Your reply should reproduce each line below exactly and carry none of the pictures.

*** COLLECTED MATERIAL Section Begins ***

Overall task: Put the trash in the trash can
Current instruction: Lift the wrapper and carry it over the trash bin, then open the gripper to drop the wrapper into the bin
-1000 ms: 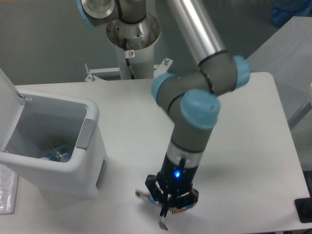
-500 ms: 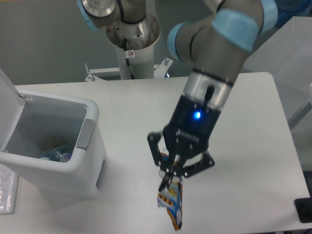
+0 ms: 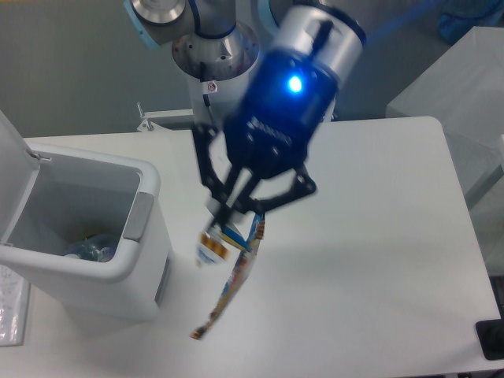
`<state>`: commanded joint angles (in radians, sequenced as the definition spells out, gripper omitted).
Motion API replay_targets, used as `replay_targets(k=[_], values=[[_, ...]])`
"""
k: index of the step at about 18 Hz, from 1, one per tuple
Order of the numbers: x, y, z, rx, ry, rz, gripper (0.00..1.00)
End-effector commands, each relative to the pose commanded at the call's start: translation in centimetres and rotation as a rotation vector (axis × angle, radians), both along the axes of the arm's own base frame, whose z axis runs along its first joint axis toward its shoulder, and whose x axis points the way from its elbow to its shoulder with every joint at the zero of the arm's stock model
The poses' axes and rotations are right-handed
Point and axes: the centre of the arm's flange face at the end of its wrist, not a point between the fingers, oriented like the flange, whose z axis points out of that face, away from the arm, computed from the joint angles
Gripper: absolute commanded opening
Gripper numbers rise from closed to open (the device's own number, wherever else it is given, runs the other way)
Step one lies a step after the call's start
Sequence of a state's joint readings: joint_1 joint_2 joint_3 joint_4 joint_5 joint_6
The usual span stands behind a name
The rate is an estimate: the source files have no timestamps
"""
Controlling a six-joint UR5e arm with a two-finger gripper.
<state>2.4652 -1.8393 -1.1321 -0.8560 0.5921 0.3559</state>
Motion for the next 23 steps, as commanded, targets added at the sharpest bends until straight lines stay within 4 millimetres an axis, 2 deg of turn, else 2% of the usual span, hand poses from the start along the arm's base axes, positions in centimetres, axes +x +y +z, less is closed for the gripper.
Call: replay_targets(k=[3, 4, 5, 7, 9, 11, 14, 20, 23], values=[[2.3, 0.2, 1.1, 0.01, 0.004, -0.024, 0.0], [3.5, 0.5, 1.2, 0.009, 0.0, -0.041, 0.0], [4.6, 0.9, 0.5, -0.001, -0.011, -0.058, 0.0], [7.1, -0.1, 0.9, 0.001, 0.0, -0.077, 0.0], [8.6, -1.0, 1.3, 0.003, 0.0, -0.083, 0.0], [11.4, -0.9, 1.5, 0.003, 0.0, -0.121, 0.0], [13.4, -1.2, 1.3, -0.001, -0.003, -0.143, 0.0], [13.8, -0.4, -1.9, -0.03, 0.002, -0.177, 0.0], [13.9, 0.0, -3.2, -0.047, 0.0, -0.183, 0.1]])
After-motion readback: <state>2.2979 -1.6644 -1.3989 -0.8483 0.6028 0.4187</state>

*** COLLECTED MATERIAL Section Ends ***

### TASK RESULT
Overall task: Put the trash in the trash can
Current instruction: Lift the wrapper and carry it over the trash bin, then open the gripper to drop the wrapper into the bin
-1000 ms: 
-500 ms: 
+0 ms: 
`<state>`: commanded joint angles (in radians, sequenced as the definition spells out, gripper omitted).
Motion API replay_targets, used as `replay_targets(k=[_], values=[[_, ...]])`
"""
k: index of the step at about 18 Hz, from 1, one per tuple
Order of the numbers: x, y, z, rx, ry, rz, gripper (0.00..1.00)
End-effector commands, each relative to the pose commanded at the call's start: translation in centimetres and rotation as a rotation vector (axis × angle, radians), both along the axes of the arm's own base frame, whose z axis runs along its first joint axis toward its shoulder, and whose x axis points the way from its elbow to its shoulder with every joint at the zero of the arm's stock model
The poses' axes and rotations are right-handed
Point and axes: the centre of the arm's flange face at the end of its wrist, not a point between the fingers, oriented like the flange, whose z axis points out of that face, away from the arm, computed from the joint angles
Gripper: absolute commanded opening
Gripper numbers rise from closed to open (the device's own number, wherever else it is given, runs the other way)
Step one lies a step after the call's start
Sequence of a state's joint readings: joint_1 joint_2 joint_3 joint_4 joint_5 joint_6
The usual span stands behind a name
The rate is an estimate: the source files have no timestamps
"""
Controlling a six-joint UR5e arm with a two-finger gripper.
<state>2.4652 -1.8393 -1.1321 -0.8560 0.5921 0.3559</state>
Motion for the next 23 steps, as commanded, targets added at the sharpest bends until straight lines stay within 4 millimetres an axis, 2 deg of turn, else 2% of the usual span, hand poses from the start along the arm's base axes, positions in centimetres, axes +x +y +z, less is closed for the gripper.
Call: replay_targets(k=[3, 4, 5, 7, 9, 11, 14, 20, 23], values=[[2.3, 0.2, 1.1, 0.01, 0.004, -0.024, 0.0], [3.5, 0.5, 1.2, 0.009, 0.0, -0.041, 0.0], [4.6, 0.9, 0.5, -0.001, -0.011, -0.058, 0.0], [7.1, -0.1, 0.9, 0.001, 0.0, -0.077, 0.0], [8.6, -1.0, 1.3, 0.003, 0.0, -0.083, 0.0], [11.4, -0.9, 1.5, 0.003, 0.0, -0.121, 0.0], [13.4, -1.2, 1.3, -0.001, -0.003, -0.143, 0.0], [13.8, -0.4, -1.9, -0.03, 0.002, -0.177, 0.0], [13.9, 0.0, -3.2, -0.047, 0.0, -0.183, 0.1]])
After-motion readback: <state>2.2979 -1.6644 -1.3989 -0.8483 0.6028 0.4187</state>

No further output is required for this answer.